Marek suggests planning for the future by fundamentally reforming the state pension system, so it can cope with a new wave of retirees.

"Relatively little has been done so far. The traditional pay-as-you-go system was supplemented with the possibility of additional pension funds, but it's only on a voluntary basis and it appears it will only play a small, supplementary role. More important would be to undertake a reform, which would trim state budget expenses by introducing a new pillar to the pension program. This would entail establishing obligatory private savings accounts for retirement."

Under the pay-as-you-go system, retirees are paid their pensions using tax contributions from current workers. Clearly, there will come a point when an ever-shrinking pool of workers is to sustain an ever-growing pool of pensioners. Under a private pension plan, workers would pay into a fund that invests in stocks and bonds and would accumulate interest.

Experts agree that private savings accounts will become a necessity to supplement state pensions, given current demographic trends. But even in Western Europe, governments have been reluctant to make the switch.

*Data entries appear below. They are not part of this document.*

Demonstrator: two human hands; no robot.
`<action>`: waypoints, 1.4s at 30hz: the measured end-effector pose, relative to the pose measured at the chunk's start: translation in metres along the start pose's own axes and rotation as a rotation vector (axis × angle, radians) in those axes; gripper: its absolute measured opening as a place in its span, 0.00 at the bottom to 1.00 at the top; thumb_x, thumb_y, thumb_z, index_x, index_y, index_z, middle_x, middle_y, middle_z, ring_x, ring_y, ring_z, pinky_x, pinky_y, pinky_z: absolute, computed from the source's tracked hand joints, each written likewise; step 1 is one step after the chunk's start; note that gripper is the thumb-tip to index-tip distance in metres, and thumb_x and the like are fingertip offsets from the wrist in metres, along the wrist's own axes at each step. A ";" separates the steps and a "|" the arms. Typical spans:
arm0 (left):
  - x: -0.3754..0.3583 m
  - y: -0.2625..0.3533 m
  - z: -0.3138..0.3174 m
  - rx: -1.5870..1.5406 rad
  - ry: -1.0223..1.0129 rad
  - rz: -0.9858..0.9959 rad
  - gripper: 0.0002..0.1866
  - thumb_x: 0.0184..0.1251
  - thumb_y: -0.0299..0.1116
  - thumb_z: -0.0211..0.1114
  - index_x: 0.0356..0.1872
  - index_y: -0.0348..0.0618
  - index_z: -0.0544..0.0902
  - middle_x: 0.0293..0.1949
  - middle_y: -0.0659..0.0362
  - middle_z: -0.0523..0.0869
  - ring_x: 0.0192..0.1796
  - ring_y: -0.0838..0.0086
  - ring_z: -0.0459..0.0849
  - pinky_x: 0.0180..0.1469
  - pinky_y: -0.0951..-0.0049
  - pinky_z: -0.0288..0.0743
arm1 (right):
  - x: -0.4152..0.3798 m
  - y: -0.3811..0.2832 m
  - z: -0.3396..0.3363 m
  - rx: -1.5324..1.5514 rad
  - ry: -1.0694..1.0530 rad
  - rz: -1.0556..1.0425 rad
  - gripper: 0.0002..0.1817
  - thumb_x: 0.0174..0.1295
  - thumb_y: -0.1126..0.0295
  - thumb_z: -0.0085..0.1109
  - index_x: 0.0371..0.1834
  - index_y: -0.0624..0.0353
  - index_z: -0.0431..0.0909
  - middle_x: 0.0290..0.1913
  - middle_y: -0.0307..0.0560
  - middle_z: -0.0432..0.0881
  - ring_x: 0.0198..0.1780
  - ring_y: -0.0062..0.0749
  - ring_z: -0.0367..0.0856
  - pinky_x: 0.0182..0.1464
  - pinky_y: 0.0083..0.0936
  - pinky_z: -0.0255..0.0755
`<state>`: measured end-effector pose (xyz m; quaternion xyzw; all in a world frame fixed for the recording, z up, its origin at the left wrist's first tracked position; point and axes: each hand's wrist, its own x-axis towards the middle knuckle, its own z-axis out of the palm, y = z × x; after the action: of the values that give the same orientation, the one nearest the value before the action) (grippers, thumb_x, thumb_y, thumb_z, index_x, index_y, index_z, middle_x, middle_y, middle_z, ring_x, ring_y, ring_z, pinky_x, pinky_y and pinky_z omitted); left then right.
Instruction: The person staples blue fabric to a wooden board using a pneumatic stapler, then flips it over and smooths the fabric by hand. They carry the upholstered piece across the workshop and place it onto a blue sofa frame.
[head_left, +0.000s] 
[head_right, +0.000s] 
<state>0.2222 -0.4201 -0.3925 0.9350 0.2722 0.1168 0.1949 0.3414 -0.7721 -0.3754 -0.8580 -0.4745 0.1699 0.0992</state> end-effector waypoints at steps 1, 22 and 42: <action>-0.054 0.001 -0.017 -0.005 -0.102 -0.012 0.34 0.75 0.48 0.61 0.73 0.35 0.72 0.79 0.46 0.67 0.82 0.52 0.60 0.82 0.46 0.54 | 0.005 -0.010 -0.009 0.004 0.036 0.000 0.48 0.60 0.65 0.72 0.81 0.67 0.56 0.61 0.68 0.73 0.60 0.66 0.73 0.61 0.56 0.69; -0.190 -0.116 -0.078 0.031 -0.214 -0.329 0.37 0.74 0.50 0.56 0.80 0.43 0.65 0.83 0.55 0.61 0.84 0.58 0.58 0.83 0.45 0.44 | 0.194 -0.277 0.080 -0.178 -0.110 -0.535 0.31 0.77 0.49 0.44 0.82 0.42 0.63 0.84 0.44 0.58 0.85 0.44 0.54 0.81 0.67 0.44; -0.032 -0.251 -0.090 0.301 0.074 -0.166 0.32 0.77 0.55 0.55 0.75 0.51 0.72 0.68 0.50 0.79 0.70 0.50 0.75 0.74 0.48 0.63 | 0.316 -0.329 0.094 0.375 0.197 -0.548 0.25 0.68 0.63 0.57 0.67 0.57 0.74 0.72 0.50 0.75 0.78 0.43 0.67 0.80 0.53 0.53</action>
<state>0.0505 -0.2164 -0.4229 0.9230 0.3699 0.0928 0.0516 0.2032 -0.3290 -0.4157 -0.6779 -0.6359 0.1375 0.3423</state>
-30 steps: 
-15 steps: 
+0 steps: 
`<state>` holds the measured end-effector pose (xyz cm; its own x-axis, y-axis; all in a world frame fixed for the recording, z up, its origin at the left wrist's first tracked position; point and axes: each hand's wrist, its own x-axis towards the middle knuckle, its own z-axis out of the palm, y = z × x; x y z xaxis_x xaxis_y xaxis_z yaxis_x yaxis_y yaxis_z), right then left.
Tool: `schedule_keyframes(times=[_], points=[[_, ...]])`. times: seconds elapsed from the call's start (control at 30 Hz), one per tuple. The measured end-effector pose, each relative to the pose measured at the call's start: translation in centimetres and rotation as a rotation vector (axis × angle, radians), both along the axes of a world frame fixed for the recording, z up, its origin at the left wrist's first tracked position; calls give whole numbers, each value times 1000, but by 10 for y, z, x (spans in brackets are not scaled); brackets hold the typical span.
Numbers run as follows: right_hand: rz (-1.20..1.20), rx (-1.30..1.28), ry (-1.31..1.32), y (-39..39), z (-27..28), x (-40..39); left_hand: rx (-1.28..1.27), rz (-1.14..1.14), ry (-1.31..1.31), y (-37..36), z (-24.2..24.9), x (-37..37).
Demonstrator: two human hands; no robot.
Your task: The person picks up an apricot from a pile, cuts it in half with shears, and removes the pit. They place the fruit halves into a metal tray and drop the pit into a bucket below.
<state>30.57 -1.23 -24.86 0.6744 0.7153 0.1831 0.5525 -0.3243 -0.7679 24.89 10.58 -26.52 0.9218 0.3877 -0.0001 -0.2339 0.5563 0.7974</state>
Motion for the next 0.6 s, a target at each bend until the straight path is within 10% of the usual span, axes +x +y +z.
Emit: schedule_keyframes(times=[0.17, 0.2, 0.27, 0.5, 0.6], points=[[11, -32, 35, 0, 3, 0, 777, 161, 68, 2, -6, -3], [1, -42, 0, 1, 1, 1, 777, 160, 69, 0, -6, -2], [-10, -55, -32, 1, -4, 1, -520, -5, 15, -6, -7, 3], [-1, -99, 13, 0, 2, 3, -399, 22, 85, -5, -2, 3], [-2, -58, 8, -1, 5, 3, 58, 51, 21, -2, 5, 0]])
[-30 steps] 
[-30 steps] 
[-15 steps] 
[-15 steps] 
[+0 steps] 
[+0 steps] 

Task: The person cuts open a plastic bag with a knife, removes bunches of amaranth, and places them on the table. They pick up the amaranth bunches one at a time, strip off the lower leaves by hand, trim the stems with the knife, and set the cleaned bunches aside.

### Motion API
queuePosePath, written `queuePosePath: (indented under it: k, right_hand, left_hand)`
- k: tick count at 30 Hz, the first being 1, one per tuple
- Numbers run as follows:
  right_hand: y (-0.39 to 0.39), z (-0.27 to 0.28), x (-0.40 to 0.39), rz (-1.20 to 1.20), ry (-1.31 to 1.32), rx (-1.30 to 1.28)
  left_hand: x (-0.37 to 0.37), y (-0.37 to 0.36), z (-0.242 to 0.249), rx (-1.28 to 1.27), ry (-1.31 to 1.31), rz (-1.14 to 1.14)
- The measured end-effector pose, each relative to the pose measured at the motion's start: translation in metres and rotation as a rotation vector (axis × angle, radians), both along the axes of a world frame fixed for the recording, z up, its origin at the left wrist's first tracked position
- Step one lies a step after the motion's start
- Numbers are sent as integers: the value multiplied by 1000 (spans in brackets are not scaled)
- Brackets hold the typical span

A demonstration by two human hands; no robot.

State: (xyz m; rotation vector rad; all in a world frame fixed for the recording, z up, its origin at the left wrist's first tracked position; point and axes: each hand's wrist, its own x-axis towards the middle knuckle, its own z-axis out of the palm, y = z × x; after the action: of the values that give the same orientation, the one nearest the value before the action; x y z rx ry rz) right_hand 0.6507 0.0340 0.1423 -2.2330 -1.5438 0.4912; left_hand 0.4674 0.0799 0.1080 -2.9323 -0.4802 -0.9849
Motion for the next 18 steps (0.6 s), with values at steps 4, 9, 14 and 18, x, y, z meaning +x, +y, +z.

Most people continue to expect the state to provide their full pension, and that holds doubly true in postcommunist Europe, where recent bank failures and related scandals have undercut public trust in private financial institutions.

Increasing in-migration -- migration into the country -- could be another way to help alleviate demographic pressures. Already, tens of thousands of workers from poorer Eastern European countries have flocked to the Czech Republic to take up manual jobs locals do not want to fill.

But Marek doubts the Czechs will be able to emulate the Americans or the Germans and draw on a large pool of highly qualified foreign employees.

"In the case of the Czech Republic, I think it will be difficult to find a cheaper, well-qualified workforce. On Western markets there is the advantage that the local workforce is relatively expensive. In the case of Central and Eastern European countries, we have the disadvantage that we don't have anywhere to look for a similarly well-qualified and even cheaper workforce."

Never before in human history have countries had to face the massive peacetime shrinking and aging of their populations. For states such as the Czech Republic, the impact could be especially severe. Czech policymakers must now face the decision of whether to put a greater portion of the state's resources into reversing the trend -- or to plan for its inevitable impact.